* _Task details_: The answer should reproduce the listing below character for character.

* _Record extracts_:
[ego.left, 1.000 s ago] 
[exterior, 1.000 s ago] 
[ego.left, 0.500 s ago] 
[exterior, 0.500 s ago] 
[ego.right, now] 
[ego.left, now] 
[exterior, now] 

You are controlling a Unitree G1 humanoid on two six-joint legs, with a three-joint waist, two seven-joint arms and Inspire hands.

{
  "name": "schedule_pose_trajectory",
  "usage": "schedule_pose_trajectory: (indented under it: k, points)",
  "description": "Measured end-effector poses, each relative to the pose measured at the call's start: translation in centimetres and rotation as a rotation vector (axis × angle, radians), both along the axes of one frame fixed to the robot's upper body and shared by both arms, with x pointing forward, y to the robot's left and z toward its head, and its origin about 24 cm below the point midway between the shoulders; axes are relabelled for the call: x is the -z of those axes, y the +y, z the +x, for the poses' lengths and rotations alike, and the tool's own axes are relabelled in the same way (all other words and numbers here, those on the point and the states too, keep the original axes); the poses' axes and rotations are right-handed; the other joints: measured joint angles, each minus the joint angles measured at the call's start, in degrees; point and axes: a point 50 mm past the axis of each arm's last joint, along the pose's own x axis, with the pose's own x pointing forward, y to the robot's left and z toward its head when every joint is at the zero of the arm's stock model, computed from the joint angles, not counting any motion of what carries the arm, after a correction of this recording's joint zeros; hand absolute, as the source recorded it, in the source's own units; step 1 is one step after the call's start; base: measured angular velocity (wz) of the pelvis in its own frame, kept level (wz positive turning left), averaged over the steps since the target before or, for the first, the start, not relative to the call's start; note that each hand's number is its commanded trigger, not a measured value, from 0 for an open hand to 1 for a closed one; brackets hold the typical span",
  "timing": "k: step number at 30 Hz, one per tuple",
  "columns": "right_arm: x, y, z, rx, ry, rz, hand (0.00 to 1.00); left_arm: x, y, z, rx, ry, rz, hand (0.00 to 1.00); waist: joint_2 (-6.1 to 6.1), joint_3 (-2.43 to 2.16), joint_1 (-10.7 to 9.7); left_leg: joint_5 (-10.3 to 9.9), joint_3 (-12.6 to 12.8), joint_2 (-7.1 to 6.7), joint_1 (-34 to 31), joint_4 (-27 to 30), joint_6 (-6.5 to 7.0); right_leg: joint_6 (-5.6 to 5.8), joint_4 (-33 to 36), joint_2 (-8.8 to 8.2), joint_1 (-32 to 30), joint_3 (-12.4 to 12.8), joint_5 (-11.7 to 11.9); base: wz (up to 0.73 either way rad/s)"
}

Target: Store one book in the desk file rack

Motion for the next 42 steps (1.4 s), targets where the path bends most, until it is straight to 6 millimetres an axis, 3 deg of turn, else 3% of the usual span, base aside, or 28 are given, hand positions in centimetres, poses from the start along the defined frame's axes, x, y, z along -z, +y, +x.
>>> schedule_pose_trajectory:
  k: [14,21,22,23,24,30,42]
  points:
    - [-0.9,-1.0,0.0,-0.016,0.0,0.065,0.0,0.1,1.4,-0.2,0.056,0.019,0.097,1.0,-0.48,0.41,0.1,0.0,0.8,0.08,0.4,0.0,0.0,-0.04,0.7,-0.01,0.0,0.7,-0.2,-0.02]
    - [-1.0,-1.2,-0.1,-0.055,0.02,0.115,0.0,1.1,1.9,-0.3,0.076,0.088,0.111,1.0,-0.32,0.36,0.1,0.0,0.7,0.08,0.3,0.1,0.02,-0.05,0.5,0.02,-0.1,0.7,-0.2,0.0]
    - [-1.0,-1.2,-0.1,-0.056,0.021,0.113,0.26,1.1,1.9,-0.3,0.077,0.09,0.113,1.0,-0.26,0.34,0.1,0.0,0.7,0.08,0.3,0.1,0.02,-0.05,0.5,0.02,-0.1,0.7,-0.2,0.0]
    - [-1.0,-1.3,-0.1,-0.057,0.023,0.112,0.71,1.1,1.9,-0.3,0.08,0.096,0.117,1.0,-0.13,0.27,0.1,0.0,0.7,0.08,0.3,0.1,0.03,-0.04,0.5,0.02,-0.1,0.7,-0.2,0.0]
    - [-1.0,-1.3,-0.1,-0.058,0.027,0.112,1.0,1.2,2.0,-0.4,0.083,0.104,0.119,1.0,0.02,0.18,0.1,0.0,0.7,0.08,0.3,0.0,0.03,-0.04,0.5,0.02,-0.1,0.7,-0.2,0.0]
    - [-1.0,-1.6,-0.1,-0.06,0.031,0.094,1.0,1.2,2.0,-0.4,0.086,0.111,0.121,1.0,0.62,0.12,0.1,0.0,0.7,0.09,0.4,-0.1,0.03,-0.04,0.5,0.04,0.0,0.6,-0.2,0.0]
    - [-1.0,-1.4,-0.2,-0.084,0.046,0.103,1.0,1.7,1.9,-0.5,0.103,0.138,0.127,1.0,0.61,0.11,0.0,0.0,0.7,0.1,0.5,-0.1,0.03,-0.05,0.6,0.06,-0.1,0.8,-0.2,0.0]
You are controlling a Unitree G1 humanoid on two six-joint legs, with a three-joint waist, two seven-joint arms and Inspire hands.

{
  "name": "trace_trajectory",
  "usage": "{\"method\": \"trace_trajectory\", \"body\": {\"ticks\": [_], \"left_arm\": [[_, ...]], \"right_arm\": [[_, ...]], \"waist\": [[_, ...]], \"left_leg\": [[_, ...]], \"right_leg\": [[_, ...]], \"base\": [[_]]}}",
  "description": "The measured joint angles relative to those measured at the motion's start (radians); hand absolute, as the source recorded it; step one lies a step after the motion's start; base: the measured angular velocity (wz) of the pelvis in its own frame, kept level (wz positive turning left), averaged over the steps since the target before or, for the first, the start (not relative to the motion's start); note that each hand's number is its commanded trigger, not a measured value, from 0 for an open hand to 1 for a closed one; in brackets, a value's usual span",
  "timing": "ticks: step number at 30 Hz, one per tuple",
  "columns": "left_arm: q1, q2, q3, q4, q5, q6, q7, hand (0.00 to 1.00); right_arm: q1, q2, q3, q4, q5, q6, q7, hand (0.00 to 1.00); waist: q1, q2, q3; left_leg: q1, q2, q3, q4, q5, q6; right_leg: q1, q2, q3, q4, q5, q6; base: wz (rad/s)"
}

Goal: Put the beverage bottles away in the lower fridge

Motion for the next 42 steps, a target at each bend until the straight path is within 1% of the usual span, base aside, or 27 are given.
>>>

* _Answer to the exercise_:
[ego.left, 1.000 s ago] 
[exterior, 1.000 s ago] 
[ego.left, 0.500 s ago] 
[exterior, 0.500 s ago] 
[ego.right, now] 
[ego.left, now] 
[exterior, now] 

You are controlling a Unitree G1 humanoid on two six-joint legs, with a three-joint waist, two seven-joint arms and Inspire hands.

{
  "name": "schedule_pose_trajectory",
  "usage": "schedule_pose_trajectory: (indented under it: k, points)",
  "description": "Measured end-effector poses, each relative to the pose measured at the call's start: translation in centimetres and rotation as a rotation vector (axis × angle, radians), both along the axes of one frame fixed to the robot's upper body and shared by both arms, with x pointing forward, y to the robot's left and z toward its head, and its origin about 24 cm below the point midway between the shoulders; axes are relabelled for the call: x is the -z of those axes, y the +y, z the +x, for the poses' lengths and rotations alike, and the tool's own axes are relabelled in the same way (all other words and numbers here, those on the point and the states too, keep the original axes); the poses' axes and rotations are right-handed; the other joints: measured joint angles, each minus the joint angles measured at the call's start, in degrees; point and axes: a point 50 mm past the axis of each arm's last joint, along the pose's own x axis, with the pose's own x pointing forward, y to the robot's left and z toward its head when every joint is at the zero of the arm's stock model, computed from the joint angles, not counting any motion of what carries the arm, after a correction of this recording's joint zeros; hand absolute, as the source recorded it, in the source's own units; step 1 is one step after the call's start; base: measured angular velocity (wz) of the pelvis in its own frame, kept level (wz positive turning left), averaged over the steps since the target before or, for the first, the start, not relative to the call's start; note that each hand's number is its commanded trigger, not a measured value, from 0 for an open hand to 1 for a closed one; brackets hold the typical span",
  "timing": "k: step number at 30 Hz, one per tuple",
  "columns": "right_arm: x, y, z, rx, ry, rz, hand (0.00 to 1.00); left_arm: x, y, z, rx, ry, rz, hand (0.00 to 1.00); waist: joint_2 (-6.1 to 6.1), joint_3 (-2.43 to 2.16), joint_1 (-10.7 to 9.7); left_leg: joint_5 (-10.3 to 9.9), joint_3 (-12.6 to 12.8), joint_2 (-7.1 to 6.7), joint_1 (-34 to 31), joint_4 (-27 to 30), joint_6 (-6.5 to 7.0); right_leg: joint_6 (-5.6 to 5.8), joint_4 (-33 to 36), joint_2 (-8.8 to 8.2), joint_1 (-32 to 30), joint_3 (-12.4 to 12.8), joint_5 (-11.7 to 11.9); base: wz (up to 0.73 either way rad/s)"
}

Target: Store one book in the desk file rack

Motion for the next 42 steps (1.4 s), targets where the path bends most, until it is straight to 6 millimetres an axis, 3 deg of turn, else 3% of the usual span, base aside, or 28 are given, hand positions in centimetres, poses from the start along the defined frame's axes, x, y, z along -z, +y, +x.
>>> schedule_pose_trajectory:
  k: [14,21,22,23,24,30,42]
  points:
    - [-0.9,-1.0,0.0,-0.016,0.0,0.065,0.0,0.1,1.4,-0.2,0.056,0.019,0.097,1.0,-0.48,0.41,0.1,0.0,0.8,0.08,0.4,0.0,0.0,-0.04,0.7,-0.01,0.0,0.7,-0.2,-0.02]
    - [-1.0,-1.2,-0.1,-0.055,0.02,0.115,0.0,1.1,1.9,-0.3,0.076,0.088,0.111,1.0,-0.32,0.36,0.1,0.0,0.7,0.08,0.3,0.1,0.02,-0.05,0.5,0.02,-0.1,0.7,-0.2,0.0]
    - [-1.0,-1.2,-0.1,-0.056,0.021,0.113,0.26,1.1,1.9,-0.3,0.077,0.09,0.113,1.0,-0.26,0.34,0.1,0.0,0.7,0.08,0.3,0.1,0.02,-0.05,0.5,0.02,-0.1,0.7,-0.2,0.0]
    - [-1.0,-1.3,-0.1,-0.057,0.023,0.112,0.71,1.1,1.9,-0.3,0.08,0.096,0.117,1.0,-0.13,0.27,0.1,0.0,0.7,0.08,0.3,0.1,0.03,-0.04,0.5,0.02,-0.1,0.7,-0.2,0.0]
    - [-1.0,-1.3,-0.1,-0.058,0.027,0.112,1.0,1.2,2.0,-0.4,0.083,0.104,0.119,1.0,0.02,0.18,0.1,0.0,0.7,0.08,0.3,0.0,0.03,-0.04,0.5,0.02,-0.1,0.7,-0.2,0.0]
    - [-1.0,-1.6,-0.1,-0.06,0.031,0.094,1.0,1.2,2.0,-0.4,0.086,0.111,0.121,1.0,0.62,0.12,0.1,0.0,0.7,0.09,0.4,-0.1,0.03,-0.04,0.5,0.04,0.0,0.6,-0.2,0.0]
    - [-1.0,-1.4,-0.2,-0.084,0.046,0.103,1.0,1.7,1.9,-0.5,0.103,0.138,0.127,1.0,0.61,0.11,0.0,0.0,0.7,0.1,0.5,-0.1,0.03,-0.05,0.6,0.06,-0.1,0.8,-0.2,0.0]
You are controlling a Unitree G1 humanoid on two six-joint legs, with a three-joint waist, two seven-joint arms and Inspire hands.

{
  "name": "trace_trajectory",
  "usage": "{\"method\": \"trace_trajectory\", \"body\": {\"ticks\": [_], \"left_arm\": [[_, ...]], \"right_arm\": [[_, ...]], \"waist\": [[_, ...]], \"left_leg\": [[_, ...]], \"right_leg\": [[_, ...]], \"base\": [[_]]}}",
  "description": "The measured joint angles relative to those measured at the motion's start (radians); hand absolute, as the source recorded it; step one lies a step after the motion's start; base: the measured angular velocity (wz) of the pelvis in its own frame, kept level (wz positive turning left), averaged over the steps since the target before or, for the first, the start (not relative to the motion's start); note that each hand's number is its commanded trigger, not a measured value, from 0 for an open hand to 1 for a closed one; in brackets, a value's usual span",
  "timing": "ticks: step number at 30 Hz, one per tuple",
  "columns": "left_arm: q1, q2, q3, q4, q5, q6, q7, hand (0.00 to 1.00); right_arm: q1, q2, q3, q4, q5, q6, q7, hand (0.00 to 1.00); waist: q1, q2, q3; left_leg: q1, q2, q3, q4, q5, q6; right_leg: q1, q2, q3, q4, q5, q6; base: wz (rad/s)"
}

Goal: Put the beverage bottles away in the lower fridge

Motion for the next 42 steps, a target at each bend until the straight path is within 1% of the usual span, base aside, or 27 are given.
>>>

The required output has been given.